# Eclipse Rinzo - Schema muss mit DOCTYPE "root" übereinstimmen



## Phoenixz (13. Apr 2014)

Hallo,

ich lerne seit kurzem XML und habe mir dazu das Buch "XML - Extensible Markup Language von Anfang an" besorgt.

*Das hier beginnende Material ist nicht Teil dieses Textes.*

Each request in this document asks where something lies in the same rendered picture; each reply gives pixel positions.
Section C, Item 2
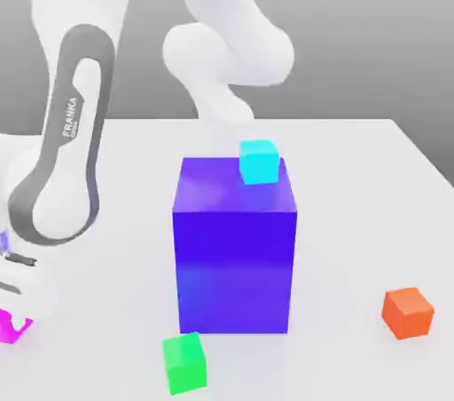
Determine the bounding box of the large blue box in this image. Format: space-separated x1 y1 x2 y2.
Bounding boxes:
172 156 298 335

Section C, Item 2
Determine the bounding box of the small green cube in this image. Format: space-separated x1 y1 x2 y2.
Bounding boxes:
161 331 208 396

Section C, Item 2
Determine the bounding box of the small orange cube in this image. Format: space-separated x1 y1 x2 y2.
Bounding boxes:
380 287 435 341

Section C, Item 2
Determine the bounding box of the small magenta cube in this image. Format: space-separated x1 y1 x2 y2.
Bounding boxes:
0 308 35 345

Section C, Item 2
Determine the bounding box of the small cyan cube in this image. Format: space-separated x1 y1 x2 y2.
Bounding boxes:
239 139 281 185

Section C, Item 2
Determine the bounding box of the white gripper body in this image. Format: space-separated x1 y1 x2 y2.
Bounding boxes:
0 264 60 321

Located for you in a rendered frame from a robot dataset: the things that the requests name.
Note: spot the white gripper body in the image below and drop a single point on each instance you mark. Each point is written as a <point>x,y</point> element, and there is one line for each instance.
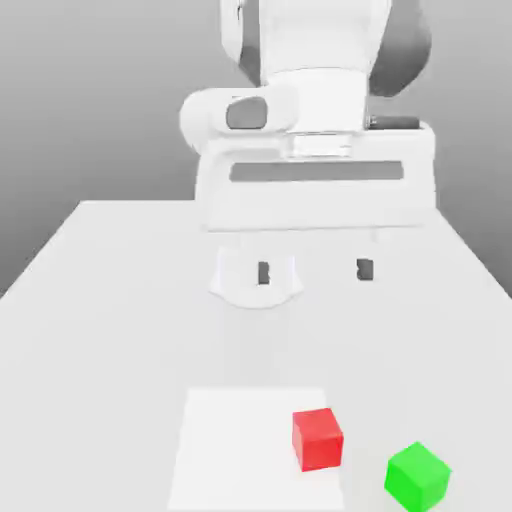
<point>312,204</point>

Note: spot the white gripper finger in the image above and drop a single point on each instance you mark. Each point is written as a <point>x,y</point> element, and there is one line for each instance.
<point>364,270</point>
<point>263,274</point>

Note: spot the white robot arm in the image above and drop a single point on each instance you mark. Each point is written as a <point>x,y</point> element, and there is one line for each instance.
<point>320,48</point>

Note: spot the small red cube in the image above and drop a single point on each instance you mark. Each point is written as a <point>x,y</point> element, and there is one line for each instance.
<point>318,440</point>

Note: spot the small green cube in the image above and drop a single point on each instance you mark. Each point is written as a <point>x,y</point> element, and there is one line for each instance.
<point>418,478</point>

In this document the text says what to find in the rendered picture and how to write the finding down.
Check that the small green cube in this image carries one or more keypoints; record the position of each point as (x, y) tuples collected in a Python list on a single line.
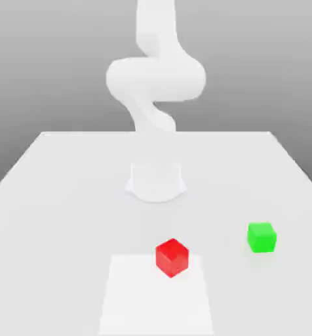
[(262, 237)]

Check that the small red cube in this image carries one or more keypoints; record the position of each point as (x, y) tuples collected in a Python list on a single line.
[(171, 258)]

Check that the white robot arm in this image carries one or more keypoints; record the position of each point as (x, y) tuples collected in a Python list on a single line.
[(156, 78)]

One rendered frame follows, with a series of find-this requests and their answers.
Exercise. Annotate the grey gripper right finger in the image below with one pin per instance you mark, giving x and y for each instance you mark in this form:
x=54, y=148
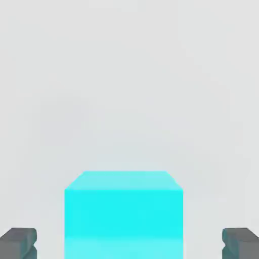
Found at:
x=241, y=243

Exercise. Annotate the small cyan cube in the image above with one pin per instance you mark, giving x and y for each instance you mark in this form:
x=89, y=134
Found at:
x=123, y=218

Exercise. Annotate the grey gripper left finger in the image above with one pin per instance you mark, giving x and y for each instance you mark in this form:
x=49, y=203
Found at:
x=17, y=243

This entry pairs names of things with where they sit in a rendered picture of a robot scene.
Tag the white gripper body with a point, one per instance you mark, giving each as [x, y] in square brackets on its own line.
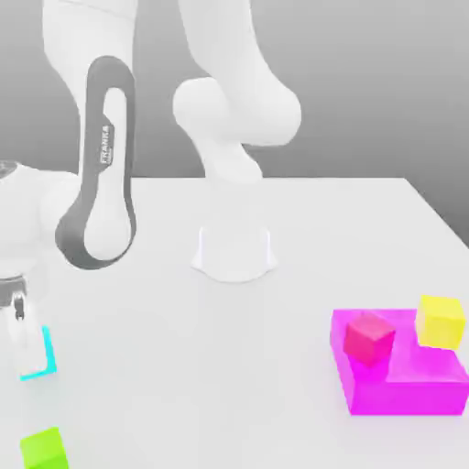
[30, 348]

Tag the large magenta box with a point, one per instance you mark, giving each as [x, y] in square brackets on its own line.
[403, 397]

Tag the small yellow cube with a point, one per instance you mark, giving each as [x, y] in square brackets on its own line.
[439, 322]

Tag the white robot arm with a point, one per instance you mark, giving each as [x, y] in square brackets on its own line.
[234, 110]

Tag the small red cube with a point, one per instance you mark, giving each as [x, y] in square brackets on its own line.
[368, 339]

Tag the small cyan cube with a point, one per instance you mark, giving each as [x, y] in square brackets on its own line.
[50, 351]

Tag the small green cube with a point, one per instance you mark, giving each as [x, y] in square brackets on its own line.
[41, 447]

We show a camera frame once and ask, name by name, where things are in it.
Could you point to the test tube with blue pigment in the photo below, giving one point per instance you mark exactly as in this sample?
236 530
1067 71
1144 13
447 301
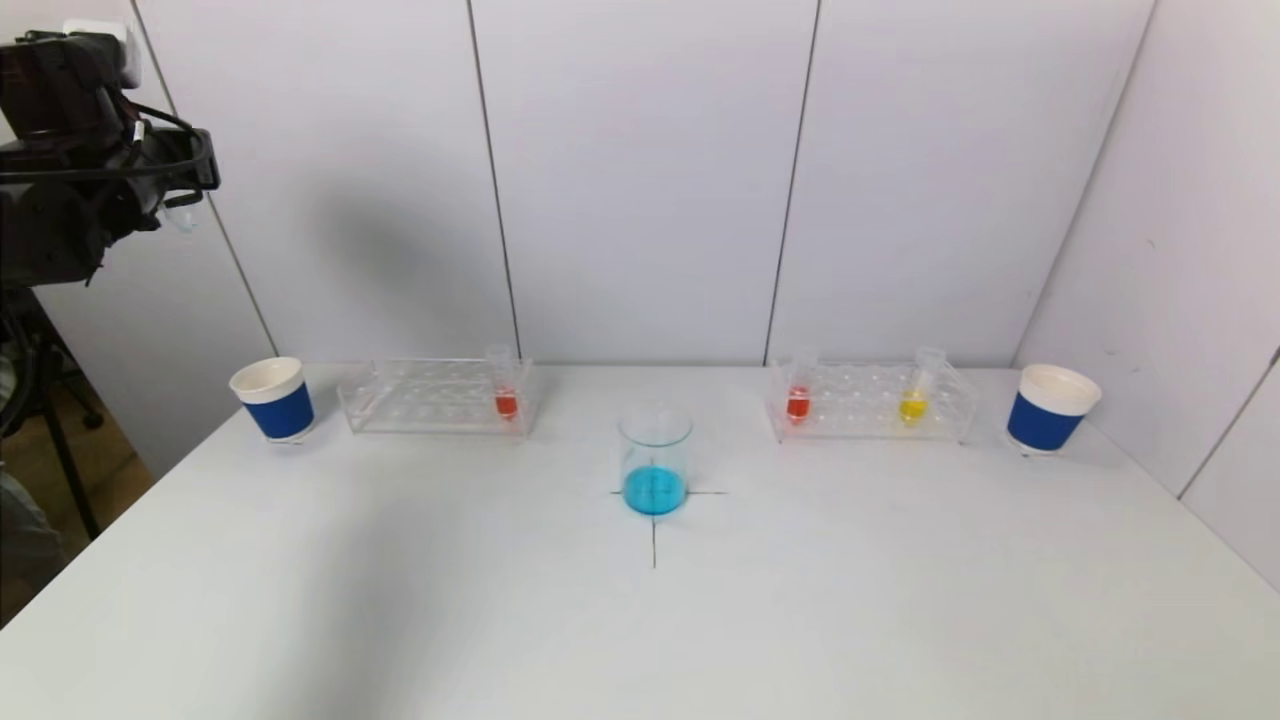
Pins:
183 215

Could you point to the clear acrylic test tube rack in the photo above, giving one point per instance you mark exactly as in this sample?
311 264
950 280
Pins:
430 412
860 412

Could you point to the clear glass beaker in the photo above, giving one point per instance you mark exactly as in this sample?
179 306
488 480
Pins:
654 485

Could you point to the black tripod stand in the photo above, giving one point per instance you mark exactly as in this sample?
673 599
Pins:
60 450

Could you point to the test tube with red pigment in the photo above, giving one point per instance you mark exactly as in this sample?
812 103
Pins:
506 404
796 405

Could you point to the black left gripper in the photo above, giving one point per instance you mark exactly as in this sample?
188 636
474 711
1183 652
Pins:
125 165

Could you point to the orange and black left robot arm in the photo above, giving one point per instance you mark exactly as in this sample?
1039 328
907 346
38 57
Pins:
50 230

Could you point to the grey trouser leg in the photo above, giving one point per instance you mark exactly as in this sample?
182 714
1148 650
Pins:
25 540

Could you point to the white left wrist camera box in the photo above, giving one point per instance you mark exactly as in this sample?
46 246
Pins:
110 45

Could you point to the test tube with yellow pigment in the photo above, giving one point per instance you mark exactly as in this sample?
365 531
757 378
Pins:
911 408

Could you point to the white paper cup blue sleeve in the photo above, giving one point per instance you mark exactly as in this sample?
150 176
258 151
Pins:
280 412
1040 422

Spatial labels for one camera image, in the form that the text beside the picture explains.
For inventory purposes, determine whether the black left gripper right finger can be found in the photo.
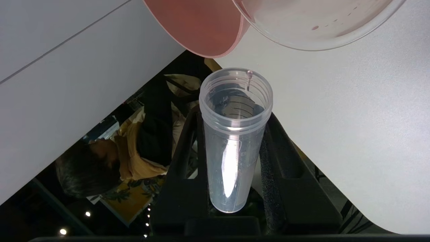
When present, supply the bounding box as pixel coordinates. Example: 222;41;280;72
250;113;343;234

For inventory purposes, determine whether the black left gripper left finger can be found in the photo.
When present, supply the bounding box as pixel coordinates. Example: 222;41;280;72
150;111;215;236

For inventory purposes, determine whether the red pigment test tube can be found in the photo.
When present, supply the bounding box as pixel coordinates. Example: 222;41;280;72
199;67;274;214

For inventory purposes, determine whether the clear glass beaker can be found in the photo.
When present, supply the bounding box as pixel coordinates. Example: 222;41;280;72
232;0;407;52

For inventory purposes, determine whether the yellow floral cloth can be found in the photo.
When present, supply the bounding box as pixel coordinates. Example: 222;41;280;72
99;177;165;227

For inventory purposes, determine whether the person in yellow shirt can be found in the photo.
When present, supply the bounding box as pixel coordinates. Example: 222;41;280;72
55;104;188;199

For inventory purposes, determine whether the pink bowl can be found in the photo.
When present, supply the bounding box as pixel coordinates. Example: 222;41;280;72
143;0;251;58

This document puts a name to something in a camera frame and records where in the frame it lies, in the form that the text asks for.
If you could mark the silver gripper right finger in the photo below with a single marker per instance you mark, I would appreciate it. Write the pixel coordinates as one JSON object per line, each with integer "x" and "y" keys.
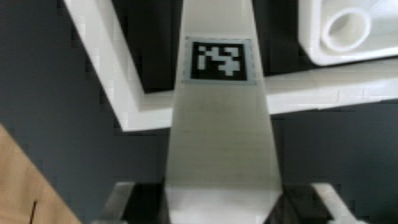
{"x": 311, "y": 206}

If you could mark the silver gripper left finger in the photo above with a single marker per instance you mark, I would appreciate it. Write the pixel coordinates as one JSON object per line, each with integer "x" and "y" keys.
{"x": 135, "y": 205}

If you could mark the white desk tabletop tray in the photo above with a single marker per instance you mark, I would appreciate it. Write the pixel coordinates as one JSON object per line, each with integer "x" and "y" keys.
{"x": 347, "y": 30}

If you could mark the white left side block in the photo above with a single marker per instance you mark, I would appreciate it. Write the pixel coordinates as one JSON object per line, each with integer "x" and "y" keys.
{"x": 142, "y": 109}

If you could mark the white front rail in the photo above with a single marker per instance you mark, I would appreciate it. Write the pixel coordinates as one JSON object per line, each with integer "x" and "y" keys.
{"x": 332, "y": 86}

Nun bin ich beim Thema Schemas angekommen und wollte mal meine beiden ersten Dokumente mit Hilfe von Eclipse und dem "Rinzo" Plugin erstellen.
Hier das Dokument:
[XML]<?xml version="1.0"?>
<!-- Aufg14.xml -->
<film xsi:schemaLocation="http://www.cinema.de Aufg14.xsd" xmlns="http://www.cinema.de"
	xmlns:xsi="http://www.w3.org/2001/XMLSchema-instance">
	<titel>Herr der Ringe</titel>
	<spieldauer>PT171M</spieldauer>
</film>[/XML]
Ich soll dazu das passende Schema erstellen(auch als Lösung im Buch):
[XML]<?xml version="1.0"?>
<!-- Aufg14.xsd -->
<xsd:schema xmlns:xsd="http://www.w3.org/2001/XMLSchema"
	targetNamespace="http://www.cinema.de"
	xmlns="http://www.cinema.de">
	<xsd:element name="titel" type ="xsd:string"/>
	<xsd:element name ="spieldauer" type ="xsd:duration"/>
	<xsd:element name="film">
		<xsd:complexType>
			<xsd:sequence>
				<xsd:element ref="titel"/>
				<xsd:element ref="spieldauer"/>
			</xsd:sequence>
		</xsd:complexType>
	</xsd:element>
</xsd:schema>
	[/XML]
Jedoch markiert er bei mir die Zeilen 3-5 rot mit der Fehlermeldung: 
_"Multiple markers at this line: 
-schema" muss mit DOCTYPE-Root "null" übereinstimmen
-Dokument ist ungültig. Keine Grammatik gefunden."_

Auch wenn ich es per automatischer Erzeugung eines .xsd Schema erstelle, markiert er mir diese Zeilen. Muss ich noch etwas einstellen?


----------